Every Strike Freedom Gundam Kit, Ranked

Strike Freedom is one of those mobile suits that gets a proper kit at nearly every grade, which is a nice problem to have and also a genuinely confusing one when you are trying to pick just one. I have spent time with all four, MGEX, MG, RG, and PG, and they are not just the same design scaled up and down. Each grade solves the wings, the DRAGOON pack, and the gold trim differently, and those choices change how the kit feels in hand.

This ranking is not a straight readout of star ratings. It is my honest take on which kit gives you the most for the shelf space and the money, with the caveats builders actually run into once the runners are out of the bag.

If you are new to grades in general, it helps to know what each letter is actually promising before you compare a specific suit across them.

  1. ZGMF-X20A Strike Freedom Gundam (MGEX)1

    1. ZGMF-X20A Strike Freedom Gundam (MGEX)

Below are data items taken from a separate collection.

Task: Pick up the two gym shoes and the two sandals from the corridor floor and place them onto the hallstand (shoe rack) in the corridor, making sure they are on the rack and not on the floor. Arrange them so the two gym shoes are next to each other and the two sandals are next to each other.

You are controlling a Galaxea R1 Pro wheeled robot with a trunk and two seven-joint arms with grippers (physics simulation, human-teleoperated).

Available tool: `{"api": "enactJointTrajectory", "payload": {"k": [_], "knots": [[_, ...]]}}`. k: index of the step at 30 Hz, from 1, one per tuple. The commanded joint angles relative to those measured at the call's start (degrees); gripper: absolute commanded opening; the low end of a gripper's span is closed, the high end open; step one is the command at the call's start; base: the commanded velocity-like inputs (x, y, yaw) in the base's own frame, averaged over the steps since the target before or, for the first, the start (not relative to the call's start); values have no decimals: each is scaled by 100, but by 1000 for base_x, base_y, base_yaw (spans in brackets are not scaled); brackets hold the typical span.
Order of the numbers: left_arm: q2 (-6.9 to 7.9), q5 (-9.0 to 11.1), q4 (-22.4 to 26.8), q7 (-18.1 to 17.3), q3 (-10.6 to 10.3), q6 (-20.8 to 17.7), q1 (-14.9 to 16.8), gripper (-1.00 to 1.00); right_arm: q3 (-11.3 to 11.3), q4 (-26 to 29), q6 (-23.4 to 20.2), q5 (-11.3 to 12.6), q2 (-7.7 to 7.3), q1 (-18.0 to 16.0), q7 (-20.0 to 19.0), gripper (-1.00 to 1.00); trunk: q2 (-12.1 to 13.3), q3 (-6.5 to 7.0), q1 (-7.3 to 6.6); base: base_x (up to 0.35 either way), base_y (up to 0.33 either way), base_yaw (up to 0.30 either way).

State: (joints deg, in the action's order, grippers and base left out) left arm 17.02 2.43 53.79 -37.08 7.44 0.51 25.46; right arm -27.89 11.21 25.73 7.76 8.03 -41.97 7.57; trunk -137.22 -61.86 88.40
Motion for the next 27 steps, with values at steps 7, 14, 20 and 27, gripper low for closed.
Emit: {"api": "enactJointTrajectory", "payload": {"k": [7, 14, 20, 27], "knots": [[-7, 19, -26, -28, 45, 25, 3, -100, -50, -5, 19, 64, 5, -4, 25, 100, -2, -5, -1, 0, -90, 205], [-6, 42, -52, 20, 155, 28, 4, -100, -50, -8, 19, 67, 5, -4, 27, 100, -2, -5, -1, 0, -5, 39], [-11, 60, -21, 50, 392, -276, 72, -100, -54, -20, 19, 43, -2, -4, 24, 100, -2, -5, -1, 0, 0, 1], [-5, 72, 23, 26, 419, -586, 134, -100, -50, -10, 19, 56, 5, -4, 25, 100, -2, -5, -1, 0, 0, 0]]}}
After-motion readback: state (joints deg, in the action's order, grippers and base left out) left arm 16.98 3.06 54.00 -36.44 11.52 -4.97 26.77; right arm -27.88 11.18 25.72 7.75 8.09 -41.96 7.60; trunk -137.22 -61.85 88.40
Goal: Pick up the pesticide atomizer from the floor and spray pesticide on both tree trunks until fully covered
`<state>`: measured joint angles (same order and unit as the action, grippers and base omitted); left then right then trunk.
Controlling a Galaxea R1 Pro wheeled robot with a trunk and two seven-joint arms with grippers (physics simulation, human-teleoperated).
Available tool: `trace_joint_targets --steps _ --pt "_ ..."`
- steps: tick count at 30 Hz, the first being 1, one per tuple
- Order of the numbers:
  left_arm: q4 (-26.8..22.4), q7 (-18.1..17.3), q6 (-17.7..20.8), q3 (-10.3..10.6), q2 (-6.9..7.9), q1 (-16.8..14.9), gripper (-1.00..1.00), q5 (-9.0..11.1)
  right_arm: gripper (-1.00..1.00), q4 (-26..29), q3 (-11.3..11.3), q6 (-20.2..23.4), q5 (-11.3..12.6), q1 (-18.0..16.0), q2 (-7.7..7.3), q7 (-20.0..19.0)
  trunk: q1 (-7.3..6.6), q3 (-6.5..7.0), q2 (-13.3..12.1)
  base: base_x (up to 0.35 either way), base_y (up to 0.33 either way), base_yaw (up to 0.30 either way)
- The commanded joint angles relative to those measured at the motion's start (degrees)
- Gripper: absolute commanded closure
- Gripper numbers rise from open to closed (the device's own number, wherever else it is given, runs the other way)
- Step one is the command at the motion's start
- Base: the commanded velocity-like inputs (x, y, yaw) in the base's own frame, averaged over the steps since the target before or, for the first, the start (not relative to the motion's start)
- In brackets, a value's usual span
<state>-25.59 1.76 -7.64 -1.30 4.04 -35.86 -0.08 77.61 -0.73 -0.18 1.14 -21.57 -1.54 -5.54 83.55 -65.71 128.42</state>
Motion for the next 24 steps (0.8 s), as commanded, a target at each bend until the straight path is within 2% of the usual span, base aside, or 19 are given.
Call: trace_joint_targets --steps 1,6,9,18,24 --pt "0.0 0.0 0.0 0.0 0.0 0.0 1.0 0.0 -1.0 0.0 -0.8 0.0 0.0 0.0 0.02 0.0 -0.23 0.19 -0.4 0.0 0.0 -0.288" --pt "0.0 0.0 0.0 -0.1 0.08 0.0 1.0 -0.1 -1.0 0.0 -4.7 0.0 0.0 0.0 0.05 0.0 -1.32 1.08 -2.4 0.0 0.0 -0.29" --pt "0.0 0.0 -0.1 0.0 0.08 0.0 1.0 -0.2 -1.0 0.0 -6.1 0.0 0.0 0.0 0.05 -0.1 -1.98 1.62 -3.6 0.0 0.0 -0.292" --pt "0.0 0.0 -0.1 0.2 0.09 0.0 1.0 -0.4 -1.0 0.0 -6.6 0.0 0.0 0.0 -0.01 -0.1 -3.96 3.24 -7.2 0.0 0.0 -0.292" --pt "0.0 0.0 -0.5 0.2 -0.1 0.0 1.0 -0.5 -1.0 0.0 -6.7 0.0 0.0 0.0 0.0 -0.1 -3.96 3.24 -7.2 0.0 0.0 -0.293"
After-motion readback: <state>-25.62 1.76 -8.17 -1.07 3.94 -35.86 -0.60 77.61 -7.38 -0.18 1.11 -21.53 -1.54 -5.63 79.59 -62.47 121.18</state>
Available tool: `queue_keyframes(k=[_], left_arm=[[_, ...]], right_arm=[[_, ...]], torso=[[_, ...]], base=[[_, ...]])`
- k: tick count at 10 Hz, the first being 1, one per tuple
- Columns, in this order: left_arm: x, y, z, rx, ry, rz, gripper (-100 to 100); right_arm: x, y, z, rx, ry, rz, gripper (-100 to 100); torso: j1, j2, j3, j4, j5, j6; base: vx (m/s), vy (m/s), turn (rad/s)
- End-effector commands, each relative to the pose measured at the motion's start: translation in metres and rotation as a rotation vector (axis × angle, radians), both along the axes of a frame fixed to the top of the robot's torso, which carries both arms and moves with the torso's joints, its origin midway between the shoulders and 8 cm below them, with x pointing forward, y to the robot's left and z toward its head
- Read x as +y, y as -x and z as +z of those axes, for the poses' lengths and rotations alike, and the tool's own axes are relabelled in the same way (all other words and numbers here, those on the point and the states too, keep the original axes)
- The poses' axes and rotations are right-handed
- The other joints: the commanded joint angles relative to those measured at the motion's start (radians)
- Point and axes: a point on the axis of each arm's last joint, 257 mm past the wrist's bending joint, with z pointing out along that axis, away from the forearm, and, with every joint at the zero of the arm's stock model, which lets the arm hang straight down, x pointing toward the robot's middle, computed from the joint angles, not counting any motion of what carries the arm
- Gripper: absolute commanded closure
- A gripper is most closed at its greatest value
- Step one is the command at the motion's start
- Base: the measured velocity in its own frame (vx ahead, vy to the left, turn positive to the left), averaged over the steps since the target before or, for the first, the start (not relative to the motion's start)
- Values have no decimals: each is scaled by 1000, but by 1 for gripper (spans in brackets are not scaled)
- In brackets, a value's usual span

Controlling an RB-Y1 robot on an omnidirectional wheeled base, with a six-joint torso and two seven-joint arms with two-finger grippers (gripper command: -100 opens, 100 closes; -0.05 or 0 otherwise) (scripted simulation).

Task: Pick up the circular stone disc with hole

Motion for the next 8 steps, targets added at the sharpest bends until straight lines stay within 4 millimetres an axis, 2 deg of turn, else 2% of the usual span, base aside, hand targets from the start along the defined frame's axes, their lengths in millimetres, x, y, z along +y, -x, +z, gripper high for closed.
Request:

    This is the version Bandai built to prove a point, and it mostly succeeds. The MGEX at 1/100 uses layered gold chrome plating and metallic-finish parts on the internal frame instead of stickers or paint, so the skeleton actually reads as metal under the armor, not just gold-tinted plastic. The linked articulation is the deepest of any Strike Freedom kit, armor panels open in sequence with the frame as you pose it. My one real complaint is the beam sabers, which peg into the side skirts on tiny pins and pop loose if you look at them wrong. Still the showpiece of the line.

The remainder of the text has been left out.